» Brief
Print the listing that follows, character for character.

» Material for this task

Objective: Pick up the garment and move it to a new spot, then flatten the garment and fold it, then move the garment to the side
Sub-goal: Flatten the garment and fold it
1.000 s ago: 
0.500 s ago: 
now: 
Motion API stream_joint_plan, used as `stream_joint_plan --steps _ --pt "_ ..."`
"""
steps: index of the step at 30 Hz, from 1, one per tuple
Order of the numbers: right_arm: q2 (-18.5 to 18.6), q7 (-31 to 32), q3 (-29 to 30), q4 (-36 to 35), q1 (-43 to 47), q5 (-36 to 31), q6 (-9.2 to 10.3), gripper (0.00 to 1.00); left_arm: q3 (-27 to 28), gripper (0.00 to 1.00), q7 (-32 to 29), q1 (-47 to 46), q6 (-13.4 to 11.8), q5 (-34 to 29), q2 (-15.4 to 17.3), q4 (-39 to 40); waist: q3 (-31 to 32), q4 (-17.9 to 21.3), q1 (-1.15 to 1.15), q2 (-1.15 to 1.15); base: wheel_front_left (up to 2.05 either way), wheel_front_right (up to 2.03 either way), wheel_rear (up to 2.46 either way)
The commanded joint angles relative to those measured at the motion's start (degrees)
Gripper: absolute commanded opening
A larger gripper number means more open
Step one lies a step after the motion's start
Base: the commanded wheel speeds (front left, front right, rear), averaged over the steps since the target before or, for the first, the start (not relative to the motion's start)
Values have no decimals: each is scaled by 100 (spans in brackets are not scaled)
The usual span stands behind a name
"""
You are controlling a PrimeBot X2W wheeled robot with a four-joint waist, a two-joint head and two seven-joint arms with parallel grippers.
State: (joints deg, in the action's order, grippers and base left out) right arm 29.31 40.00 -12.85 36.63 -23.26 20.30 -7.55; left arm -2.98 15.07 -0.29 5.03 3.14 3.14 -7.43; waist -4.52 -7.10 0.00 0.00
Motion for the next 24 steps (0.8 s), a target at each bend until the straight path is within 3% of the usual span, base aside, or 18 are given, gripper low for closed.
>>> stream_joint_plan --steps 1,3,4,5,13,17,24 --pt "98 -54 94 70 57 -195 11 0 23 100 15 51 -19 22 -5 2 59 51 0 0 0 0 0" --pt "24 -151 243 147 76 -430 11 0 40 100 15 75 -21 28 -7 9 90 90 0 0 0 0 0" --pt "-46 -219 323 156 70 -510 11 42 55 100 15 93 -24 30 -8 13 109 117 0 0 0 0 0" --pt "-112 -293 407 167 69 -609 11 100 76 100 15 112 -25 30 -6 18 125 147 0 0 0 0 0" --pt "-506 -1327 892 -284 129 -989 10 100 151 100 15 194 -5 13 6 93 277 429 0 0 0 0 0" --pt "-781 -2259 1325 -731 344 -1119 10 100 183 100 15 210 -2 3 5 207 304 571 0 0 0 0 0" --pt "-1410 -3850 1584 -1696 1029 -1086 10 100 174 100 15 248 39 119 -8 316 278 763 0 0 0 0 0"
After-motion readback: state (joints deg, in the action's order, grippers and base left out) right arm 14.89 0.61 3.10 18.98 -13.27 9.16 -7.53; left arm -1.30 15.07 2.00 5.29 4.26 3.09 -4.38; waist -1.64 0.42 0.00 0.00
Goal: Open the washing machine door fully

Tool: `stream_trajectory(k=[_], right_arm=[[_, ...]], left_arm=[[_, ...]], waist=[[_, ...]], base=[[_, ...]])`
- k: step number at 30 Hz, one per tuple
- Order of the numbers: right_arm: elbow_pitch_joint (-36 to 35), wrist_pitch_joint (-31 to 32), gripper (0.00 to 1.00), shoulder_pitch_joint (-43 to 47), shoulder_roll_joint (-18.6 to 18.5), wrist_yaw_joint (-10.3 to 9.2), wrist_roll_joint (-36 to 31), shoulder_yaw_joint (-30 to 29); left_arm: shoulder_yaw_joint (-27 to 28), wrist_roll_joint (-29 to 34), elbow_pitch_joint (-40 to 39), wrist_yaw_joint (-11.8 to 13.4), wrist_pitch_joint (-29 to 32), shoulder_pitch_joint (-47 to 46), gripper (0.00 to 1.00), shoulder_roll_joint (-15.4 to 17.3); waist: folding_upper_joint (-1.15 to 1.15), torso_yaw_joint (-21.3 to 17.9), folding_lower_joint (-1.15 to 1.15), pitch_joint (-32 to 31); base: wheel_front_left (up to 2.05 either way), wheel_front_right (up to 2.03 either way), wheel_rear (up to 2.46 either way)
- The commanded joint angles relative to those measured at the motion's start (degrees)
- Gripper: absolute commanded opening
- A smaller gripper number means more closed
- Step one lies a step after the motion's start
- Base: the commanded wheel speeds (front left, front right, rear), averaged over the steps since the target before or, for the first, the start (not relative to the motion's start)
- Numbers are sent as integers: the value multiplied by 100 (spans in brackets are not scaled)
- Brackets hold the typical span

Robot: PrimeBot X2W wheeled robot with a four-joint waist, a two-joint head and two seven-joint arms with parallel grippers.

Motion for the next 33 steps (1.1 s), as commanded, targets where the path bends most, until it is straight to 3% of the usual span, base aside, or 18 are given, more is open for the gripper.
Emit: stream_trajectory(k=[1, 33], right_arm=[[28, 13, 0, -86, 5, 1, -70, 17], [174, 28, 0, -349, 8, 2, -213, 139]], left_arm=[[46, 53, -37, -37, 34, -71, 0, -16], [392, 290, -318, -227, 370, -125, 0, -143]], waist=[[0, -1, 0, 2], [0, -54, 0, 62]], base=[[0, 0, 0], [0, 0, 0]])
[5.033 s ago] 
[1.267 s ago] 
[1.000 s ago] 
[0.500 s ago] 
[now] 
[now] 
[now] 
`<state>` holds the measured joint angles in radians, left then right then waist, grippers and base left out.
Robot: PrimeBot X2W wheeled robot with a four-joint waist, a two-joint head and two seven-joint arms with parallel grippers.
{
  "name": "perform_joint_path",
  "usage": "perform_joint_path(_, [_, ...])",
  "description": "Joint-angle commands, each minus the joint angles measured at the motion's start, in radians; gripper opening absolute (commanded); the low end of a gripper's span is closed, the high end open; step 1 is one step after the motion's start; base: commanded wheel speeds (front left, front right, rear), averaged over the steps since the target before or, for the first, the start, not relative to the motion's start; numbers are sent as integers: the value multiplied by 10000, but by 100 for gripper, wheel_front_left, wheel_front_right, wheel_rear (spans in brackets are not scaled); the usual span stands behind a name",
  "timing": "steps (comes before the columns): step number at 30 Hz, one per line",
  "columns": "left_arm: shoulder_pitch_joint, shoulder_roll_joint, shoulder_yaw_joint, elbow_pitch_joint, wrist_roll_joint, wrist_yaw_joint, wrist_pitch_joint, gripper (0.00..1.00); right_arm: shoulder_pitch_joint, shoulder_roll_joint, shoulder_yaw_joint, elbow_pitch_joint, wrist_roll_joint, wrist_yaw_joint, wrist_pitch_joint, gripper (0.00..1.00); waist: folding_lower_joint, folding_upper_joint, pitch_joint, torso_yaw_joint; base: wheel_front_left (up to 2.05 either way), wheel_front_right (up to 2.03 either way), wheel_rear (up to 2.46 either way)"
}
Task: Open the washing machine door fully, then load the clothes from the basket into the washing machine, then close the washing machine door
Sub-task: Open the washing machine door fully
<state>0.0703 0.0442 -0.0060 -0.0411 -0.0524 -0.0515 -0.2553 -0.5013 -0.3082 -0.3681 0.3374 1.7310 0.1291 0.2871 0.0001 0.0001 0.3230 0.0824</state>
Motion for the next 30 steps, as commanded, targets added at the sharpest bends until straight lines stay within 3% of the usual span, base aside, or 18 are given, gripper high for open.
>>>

» The answer
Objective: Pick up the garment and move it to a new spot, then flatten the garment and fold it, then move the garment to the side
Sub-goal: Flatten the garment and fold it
1.000 s ago: 
0.500 s ago: 
now: 
Motion API stream_joint_plan, used as `stream_joint_plan --steps _ --pt "_ ..."`
"""
steps: index of the step at 30 Hz, from 1, one per tuple
Order of the numbers: right_arm: q2 (-18.5 to 18.6), q7 (-31 to 32), q3 (-29 to 30), q4 (-36 to 35), q1 (-43 to 47), q5 (-36 to 31), q6 (-9.2 to 10.3), gripper (0.00 to 1.00); left_arm: q3 (-27 to 28), gripper (0.00 to 1.00), q7 (-32 to 29), q1 (-47 to 46), q6 (-13.4 to 11.8), q5 (-34 to 29), q2 (-15.4 to 17.3), q4 (-39 to 40); waist: q3 (-31 to 32), q4 (-17.9 to 21.3), q1 (-1.15 to 1.15), q2 (-1.15 to 1.15); base: wheel_front_left (up to 2.05 either way), wheel_front_right (up to 2.03 either way), wheel_rear (up to 2.46 either way)
The commanded joint angles relative to those measured at the motion's start (degrees)
Gripper: absolute commanded opening
A larger gripper number means more open
Step one lies a step after the motion's start
Base: the commanded wheel speeds (front left, front right, rear), averaged over the steps since the target before or, for the first, the start (not relative to the motion's start)
Values have no decimals: each is scaled by 100 (spans in brackets are not scaled)
The usual span stands behind a name
"""
You are controlling a PrimeBot X2W wheeled robot with a four-joint waist, a two-joint head and two seven-joint arms with parallel grippers.
State: (joints deg, in the action's order, grippers and base left out) right arm 29.31 40.00 -12.85 36.63 -23.26 20.30 -7.55; left arm -2.98 15.07 -0.29 5.03 3.14 3.14 -7.43; waist -4.52 -7.10 0.00 0.00
Motion for the next 24 steps (0.8 s), a target at each bend until the straight path is within 3% of the usual span, base aside, or 18 are given, gripper low for closed.
>>> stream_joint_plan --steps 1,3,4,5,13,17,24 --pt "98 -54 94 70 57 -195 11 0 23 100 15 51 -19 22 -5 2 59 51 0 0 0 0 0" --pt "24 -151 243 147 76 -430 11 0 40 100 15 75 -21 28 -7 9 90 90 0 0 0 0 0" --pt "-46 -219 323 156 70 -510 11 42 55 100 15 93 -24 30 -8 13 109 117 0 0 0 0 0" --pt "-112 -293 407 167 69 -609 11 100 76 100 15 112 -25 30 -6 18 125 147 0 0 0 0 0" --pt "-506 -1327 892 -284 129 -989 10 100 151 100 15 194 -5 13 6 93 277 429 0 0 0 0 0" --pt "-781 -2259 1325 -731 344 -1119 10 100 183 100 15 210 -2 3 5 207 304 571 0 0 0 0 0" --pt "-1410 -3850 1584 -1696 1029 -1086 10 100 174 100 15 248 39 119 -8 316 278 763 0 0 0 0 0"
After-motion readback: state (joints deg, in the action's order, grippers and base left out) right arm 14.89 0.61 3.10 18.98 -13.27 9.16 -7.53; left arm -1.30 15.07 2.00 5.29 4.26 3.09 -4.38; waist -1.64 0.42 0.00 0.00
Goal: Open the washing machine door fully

Tool: `stream_trajectory(k=[_], right_arm=[[_, ...]], left_arm=[[_, ...]], waist=[[_, ...]], base=[[_, ...]])`
- k: step number at 30 Hz, one per tuple
- Order of the numbers: right_arm: elbow_pitch_joint (-36 to 35), wrist_pitch_joint (-31 to 32), gripper (0.00 to 1.00), shoulder_pitch_joint (-43 to 47), shoulder_roll_joint (-18.6 to 18.5), wrist_yaw_joint (-10.3 to 9.2), wrist_roll_joint (-36 to 31), shoulder_yaw_joint (-30 to 29); left_arm: shoulder_yaw_joint (-27 to 28), wrist_roll_joint (-29 to 34), elbow_pitch_joint (-40 to 39), wrist_yaw_joint (-11.8 to 13.4), wrist_pitch_joint (-29 to 32), shoulder_pitch_joint (-47 to 46), gripper (0.00 to 1.00), shoulder_roll_joint (-15.4 to 17.3); waist: folding_upper_joint (-1.15 to 1.15), torso_yaw_joint (-21.3 to 17.9), folding_lower_joint (-1.15 to 1.15), pitch_joint (-32 to 31); base: wheel_front_left (up to 2.05 either way), wheel_front_right (up to 2.03 either way), wheel_rear (up to 2.46 either way)
- The commanded joint angles relative to those measured at the motion's start (degrees)
- Gripper: absolute commanded opening
- A smaller gripper number means more closed
- Step one lies a step after the motion's start
- Base: the commanded wheel speeds (front left, front right, rear), averaged over the steps since the target before or, for the first, the start (not relative to the motion's start)
- Numbers are sent as integers: the value multiplied by 100 (spans in brackets are not scaled)
- Brackets hold the typical span

Robot: PrimeBot X2W wheeled robot with a four-joint waist, a two-joint head and two seven-joint arms with parallel grippers.

Motion for the next 33 steps (1.1 s), as commanded, targets where the path bends most, until it is straight to 3% of the usual span, base aside, or 18 are given, more is open for the gripper.
Emit: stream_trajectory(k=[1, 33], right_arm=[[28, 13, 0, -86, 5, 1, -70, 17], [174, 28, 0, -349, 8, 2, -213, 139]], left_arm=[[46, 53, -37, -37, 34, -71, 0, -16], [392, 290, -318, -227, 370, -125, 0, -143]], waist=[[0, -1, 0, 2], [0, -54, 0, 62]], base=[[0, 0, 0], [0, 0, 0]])
[5.033 s ago] 
[1.267 s ago] 
[1.000 s ago] 
[0.500 s ago] 
[now] 
[now] 
[now] 
`<state>` holds the measured joint angles in radians, left then right then waist, grippers and base left out.
Robot: PrimeBot X2W wheeled robot with a four-joint waist, a two-joint head and two seven-joint arms with parallel grippers.
{
  "name": "perform_joint_path",
  "usage": "perform_joint_path(_, [_, ...])",
  "description": "Joint-angle commands, each minus the joint angles measured at the motion's start, in radians; gripper opening absolute (commanded); the low end of a gripper's span is closed, the high end open; step 1 is one step after the motion's start; base: commanded wheel speeds (front left, front right, rear), averaged over the steps since the target before or, for the first, the start, not relative to the motion's start; numbers are sent as integers: the value multiplied by 10000, but by 100 for gripper, wheel_front_left, wheel_front_right, wheel_rear (spans in brackets are not scaled); the usual span stands behind a name",
  "timing": "steps (comes before the columns): step number at 30 Hz, one per line",
  "columns": "left_arm: shoulder_pitch_joint, shoulder_roll_joint, shoulder_yaw_joint, elbow_pitch_joint, wrist_roll_joint, wrist_yaw_joint, wrist_pitch_joint, gripper (0.00..1.00); right_arm: shoulder_pitch_joint, shoulder_roll_joint, shoulder_yaw_joint, elbow_pitch_joint, wrist_roll_joint, wrist_yaw_joint, wrist_pitch_joint, gripper (0.00..1.00); waist: folding_lower_joint, folding_upper_joint, pitch_joint, torso_yaw_joint; base: wheel_front_left (up to 2.05 either way), wheel_front_right (up to 2.03 either way), wheel_rear (up to 2.46 either way)"
}
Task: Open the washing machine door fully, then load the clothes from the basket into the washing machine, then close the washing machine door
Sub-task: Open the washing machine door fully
<state>0.0703 0.0442 -0.0060 -0.0411 -0.0524 -0.0515 -0.2553 -0.5013 -0.3082 -0.3681 0.3374 1.7310 0.1291 0.2871 0.0001 0.0001 0.3230 0.0824</state>
Motion for the next 30 steps, as commanded, targets added at the sharpest bends until straight lines stay within 3% of the usual span, base aside, or 18 are given, gripper high for open.
>>>

No further output is required for this answer.